Оглядевшись вокруг и едва отыскав в углу крошечную иконку, поп истово перекрестился, потом поздоровался.

— Милости просим, — ответствовала Матильда Вячеславовна, едва успев намочить ложку в щах. — Добрый человек — завсегда к обеду. Садись со мной, батюшка.

— Благодарствую, сыт, — отказался отец Василий, остановясь посреди избы и зорко стреляя взглядом по закоулкам. — Мне бы с хозяином побеседовать. Где он?

— Во дворе-то не видать его? Может, на улицу куда вышел…

— А чьи это сапоги вон с печки торчат, матушка?

Вскочила Матильда из-за стола, увидела торчащие сапоги, зачастила:

— Ох, знать, на печке уснул! Да когда ж эт он? Ведь я вот с полчаса как в огород ходила, во дворе его видела… Витечка, проснись! — тормошила она сына, просунув руку под занавеску. — Батюшка к нам, пожаловал.

— Чего? — отозвался сын сонным голосом. Тут же отмахнулась цветастая занавеска, и Виктор Иванович, протирая глаза, спустился с печи. — Здравствуй, отец Василий! Чего ж ты стоишь-то середь избы? Садись.

— Присяду, — елейно заворковал поп, — как не присесть! Давненько мы знакомы с тобой, Виктор Иванович, в картишки единожды перекинуться как-то довелось в станице, помню… А вот чтобы во храме божием, кажись, не доводилось встретиться нам. Не так ли я говорю?

— Да, пожалуй, что так, — согласился Виктор Иванович, неторопливо свертывая цигарку.

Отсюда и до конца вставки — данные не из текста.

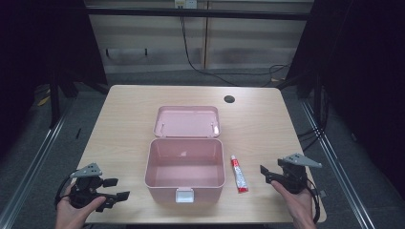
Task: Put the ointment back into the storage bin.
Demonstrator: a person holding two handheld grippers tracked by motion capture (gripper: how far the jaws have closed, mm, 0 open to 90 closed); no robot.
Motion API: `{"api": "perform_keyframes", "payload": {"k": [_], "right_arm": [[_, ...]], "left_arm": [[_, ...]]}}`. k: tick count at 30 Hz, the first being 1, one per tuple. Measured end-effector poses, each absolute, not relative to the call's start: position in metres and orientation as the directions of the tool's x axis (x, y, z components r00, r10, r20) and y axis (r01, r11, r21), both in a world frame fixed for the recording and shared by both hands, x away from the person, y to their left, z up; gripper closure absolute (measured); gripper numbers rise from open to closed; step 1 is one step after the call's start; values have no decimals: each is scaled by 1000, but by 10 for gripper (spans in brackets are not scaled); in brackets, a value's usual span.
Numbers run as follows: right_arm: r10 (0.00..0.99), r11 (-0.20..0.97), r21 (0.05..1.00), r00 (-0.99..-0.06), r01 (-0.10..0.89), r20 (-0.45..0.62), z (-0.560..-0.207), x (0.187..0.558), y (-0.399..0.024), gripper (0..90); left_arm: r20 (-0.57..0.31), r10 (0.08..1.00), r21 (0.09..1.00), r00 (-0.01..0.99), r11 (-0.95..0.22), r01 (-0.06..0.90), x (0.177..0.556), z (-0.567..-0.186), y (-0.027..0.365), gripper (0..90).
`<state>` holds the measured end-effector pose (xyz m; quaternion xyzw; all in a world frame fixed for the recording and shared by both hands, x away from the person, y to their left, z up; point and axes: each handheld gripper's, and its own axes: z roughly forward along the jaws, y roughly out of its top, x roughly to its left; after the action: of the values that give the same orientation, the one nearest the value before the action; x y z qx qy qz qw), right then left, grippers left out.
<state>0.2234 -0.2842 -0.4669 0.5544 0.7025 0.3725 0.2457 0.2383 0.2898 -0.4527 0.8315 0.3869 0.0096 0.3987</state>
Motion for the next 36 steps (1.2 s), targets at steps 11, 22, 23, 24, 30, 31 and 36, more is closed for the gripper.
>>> {"api": "perform_keyframes", "payload": {"k": [11, 22, 23, 24, 30, 31, 36], "right_arm": [[935, 96, 765, -322, 637, 151, -459, 220, -284, 406], [917, 127, 700, -353, 703, 188, -445, 225, -278, 485], [914, 121, 663, -344, 738, 216, -442, 227, -276, 489], [914, 121, 663, -344, 738, 216, -442, 227, -276, 489], [913, 171, 633, -364, 755, 187, -433, 233, -262, 510], [915, 172, 633, -360, 755, 182, -434, 233, -260, 526], [909, 201, 589, -372, 783, 185, -439, 237, -251, 564]], "left_arm": [[-288, 650, 670, 703, -388, 633, 238, -453, 289, 243], [-293, 652, 667, 699, -385, 638, 237, -453, 290, 243], [-294, 652, 668, 699, -384, 638, 237, -453, 290, 243], [-294, 653, 669, 698, -382, 638, 237, -453, 290, 243], [-291, 654, 668, 698, -383, 638, 237, -453, 291, 243], [-292, 654, 668, 698, -383, 638, 236, -453, 291, 243], [-288, 657, 665, 696, -385, 639, 236, -454, 291, 243]]}}
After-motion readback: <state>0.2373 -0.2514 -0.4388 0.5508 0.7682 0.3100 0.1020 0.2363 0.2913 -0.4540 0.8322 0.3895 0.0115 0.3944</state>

Отец Василий выжидательно поглядел на собеседника, думая, что тот еще что-нибудь скажет, но, не дождавшись, выложил сердито напрямую:

— Дак что же ты приход мой позоришь, человече?

— А сам-то ты, отец Василий, веришь в то, что проповедуешь? — без обиняков спросил Виктор Иванович. — Постов-то ведь не соблюдаешь, по всему хутору слышится это. Мяско и прочие скоромности во всякий день употребляешь… Тут вот весной перед пасхой мужик наш хуторской на страстной неделе застал тебя за яичницей с водочкой. Это как?

— Все мы грешны, — покаянно молвил отец Василий, начиная сознавать, что такого разговора, как он хотел, не получится. И ожесточился: — А только грехи наши усердными молитвами окупаются.

— Да зачем же пустую работу делать: грешить, потом отмаливать? Не лучше ли ни того, ни другого не делать? А коли уж грешить сознательно, так для чего же отмаливать? Ведь вы утверждаете, что бог вездесущ, от него все равно не скроешь тайных своих помыслов?

— Нет, не скроешь!

— Так для чего же кривить душой?

— Идолу, сатане ты предался, сын Виктор! Не помышляешь о том, что станется с приходом, ежели все, подобно тебе, отрекутся от церквы? Рухнет храм божий! Так ли я говорю?

Отец Василий пришел сюда, кажется, не только для того, чтобы своей проповедью воздействовать на богоотступника. Виктор Иванович понимал это и не собирался играть с попом в прятки.

— Все ты говоришь так, батюшка отец Василий, — улыбнулся в ус Виктор Иванович, хитро подмигнув ему. — Все так, да разве один я спасу твой приход? Жена моя на молениях бывает, иногда и детишек возит в праздники.

— Да ведь мы с ней только что вот на твоей службе были, — перебила Матильда Вячеславовна, — на Семенов день. Аль не приметил?

— Не приметил, — огрызнулся поп. — Бог милостив, и храм наш не пустует.

— Так о чем же твоя забота? — подхватил Виктор Иванович. — Одним прихожанином больше, одним меньше — неужели от этого храм покачнется. Ведь не бывал я там, верно, давненько, а он благоденствует, не рушится оттого, и казна не скудеет… А раньше ты не захаживал ко мне. Чего же теперь-то пожаловал?

Понял отец Василий, что догадывается Виктор Иванович об истиной цели его визита, оттого еще больше разгневался:

— А какой пример подаешь мужикам ты, просвещенный человек? Об этом подумал? Грешат богоотступники денно и нощно: рожу неумытую лень им перекрестить лишний раз! Изверились, идолы окаянные, а ты им такой пример подаешь.